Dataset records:
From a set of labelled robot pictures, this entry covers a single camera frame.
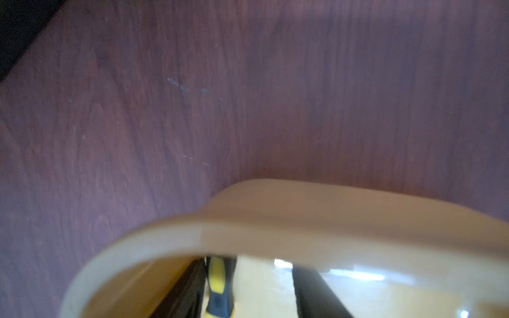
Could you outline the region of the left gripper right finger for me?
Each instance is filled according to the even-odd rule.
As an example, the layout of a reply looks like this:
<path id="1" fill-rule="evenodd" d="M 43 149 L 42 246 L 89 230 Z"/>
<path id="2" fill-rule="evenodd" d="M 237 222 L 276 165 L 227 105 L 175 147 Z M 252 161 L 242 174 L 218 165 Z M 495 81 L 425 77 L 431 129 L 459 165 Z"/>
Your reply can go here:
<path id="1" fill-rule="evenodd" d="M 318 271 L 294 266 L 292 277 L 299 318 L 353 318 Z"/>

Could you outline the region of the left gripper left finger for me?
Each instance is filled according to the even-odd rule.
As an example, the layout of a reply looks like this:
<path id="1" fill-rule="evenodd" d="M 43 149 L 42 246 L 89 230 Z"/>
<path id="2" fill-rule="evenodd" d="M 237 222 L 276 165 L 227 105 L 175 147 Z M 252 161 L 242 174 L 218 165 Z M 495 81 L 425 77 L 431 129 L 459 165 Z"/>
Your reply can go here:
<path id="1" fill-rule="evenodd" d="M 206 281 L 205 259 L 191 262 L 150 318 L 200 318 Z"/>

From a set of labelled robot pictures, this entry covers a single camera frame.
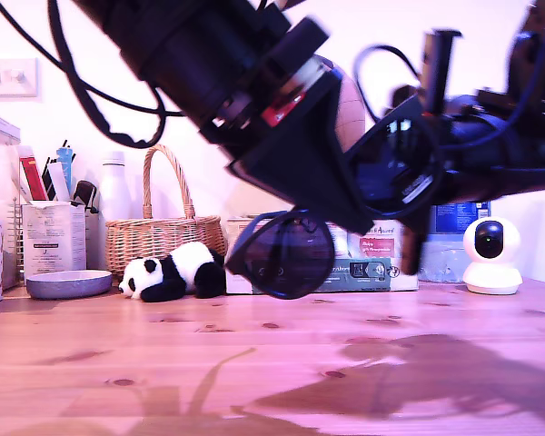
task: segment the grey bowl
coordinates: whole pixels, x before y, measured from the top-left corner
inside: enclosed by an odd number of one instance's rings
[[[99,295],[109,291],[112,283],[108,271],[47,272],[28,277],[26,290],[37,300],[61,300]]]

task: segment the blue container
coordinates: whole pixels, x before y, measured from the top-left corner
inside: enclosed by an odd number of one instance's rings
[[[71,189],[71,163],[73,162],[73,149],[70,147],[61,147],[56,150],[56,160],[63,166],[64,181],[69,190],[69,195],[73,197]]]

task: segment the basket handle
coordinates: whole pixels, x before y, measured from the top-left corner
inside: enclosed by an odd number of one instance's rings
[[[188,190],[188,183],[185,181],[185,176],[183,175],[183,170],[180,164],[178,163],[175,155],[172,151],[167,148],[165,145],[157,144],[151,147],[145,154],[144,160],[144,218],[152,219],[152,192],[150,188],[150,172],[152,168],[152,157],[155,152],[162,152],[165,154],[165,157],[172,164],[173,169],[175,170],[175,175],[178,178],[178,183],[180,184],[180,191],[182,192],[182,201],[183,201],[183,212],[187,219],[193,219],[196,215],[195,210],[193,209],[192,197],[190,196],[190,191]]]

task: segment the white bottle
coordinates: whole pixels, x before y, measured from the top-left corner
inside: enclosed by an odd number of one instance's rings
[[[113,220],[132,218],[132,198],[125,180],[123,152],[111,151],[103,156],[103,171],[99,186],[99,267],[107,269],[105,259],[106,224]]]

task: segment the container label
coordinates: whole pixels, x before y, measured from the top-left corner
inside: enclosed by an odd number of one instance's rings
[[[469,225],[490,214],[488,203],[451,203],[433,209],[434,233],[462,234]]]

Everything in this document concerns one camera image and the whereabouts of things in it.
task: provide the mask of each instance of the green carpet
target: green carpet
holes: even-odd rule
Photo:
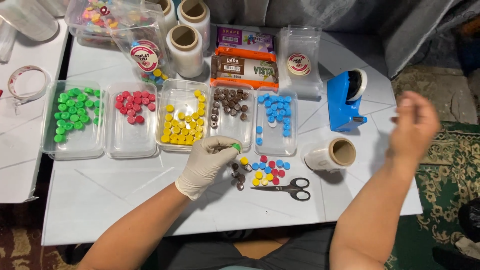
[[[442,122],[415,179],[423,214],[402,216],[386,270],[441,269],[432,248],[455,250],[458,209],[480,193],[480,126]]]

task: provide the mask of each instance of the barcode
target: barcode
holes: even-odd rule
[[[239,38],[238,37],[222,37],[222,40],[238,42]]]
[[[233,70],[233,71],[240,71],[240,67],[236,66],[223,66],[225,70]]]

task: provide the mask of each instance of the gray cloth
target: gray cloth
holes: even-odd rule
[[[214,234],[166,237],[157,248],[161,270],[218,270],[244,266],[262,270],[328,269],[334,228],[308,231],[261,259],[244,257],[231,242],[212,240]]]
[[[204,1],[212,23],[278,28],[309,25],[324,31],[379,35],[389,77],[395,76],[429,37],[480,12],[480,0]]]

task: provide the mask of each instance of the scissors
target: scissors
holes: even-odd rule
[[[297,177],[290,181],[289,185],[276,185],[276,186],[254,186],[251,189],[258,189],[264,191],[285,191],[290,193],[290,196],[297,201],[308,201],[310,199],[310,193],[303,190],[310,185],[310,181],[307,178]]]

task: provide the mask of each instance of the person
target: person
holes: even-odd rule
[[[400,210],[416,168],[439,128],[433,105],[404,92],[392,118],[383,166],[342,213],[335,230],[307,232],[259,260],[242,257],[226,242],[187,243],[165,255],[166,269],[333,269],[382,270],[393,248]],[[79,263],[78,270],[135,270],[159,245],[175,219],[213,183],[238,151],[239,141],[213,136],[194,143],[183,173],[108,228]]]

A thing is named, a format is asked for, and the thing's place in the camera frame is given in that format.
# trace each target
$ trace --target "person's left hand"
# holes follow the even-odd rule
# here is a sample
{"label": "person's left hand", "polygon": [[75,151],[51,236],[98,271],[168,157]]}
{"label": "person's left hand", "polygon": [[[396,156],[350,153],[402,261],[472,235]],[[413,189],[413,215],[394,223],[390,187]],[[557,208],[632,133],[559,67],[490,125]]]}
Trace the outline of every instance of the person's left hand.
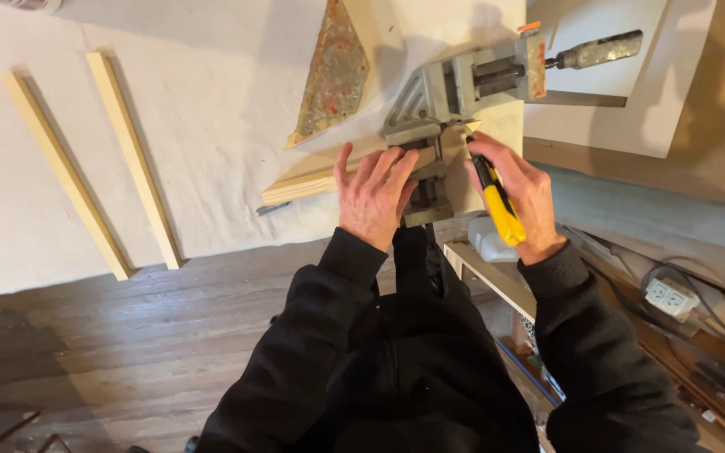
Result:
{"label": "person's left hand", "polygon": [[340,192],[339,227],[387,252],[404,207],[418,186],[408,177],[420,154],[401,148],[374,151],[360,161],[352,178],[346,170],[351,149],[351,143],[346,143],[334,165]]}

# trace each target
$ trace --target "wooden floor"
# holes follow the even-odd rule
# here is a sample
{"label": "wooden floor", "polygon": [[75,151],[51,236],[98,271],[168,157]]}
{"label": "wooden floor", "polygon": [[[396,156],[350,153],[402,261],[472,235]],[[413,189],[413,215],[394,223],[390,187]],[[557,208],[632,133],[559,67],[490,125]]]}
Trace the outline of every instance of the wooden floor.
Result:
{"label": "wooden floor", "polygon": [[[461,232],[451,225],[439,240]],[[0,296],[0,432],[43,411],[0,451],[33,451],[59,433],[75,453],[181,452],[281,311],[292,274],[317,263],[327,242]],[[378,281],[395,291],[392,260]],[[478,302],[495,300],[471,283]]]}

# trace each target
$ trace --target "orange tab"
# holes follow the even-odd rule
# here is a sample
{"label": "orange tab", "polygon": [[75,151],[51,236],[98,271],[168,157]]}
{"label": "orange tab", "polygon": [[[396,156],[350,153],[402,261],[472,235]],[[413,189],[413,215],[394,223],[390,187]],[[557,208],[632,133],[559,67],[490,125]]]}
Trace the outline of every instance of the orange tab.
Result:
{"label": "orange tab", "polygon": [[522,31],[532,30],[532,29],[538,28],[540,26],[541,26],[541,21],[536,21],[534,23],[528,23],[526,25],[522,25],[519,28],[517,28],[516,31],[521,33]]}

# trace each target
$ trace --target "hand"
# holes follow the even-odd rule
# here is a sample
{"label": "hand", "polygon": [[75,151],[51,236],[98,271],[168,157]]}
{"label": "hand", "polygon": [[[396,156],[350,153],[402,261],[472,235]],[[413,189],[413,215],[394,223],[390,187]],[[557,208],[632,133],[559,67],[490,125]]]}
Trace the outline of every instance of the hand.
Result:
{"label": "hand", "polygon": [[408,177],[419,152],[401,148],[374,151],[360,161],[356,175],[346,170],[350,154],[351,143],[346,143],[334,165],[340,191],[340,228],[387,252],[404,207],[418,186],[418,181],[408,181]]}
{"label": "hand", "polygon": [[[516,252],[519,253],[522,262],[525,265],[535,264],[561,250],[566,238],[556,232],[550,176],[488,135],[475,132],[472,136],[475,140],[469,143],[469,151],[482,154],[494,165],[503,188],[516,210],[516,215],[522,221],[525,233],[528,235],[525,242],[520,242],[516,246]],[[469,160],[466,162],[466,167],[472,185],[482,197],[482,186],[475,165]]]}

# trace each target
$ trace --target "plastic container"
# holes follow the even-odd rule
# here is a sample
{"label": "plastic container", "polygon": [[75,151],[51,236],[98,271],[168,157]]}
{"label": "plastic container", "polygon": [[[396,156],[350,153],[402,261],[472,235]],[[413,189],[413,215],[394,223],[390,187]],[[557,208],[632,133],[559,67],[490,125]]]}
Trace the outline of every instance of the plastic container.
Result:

=== Directions for this task ===
Search the entries for the string "camera" and collect each line that has it.

=== Solution for this exercise ===
From a set of labelled robot pictures, this entry covers a single camera frame.
From a set of labelled robot pictures, this entry covers a single camera frame.
Everything in this document concerns one camera image and the whereabouts of things in it.
A thing is named, a format is asked for, and the thing's place in the camera frame is given in that format.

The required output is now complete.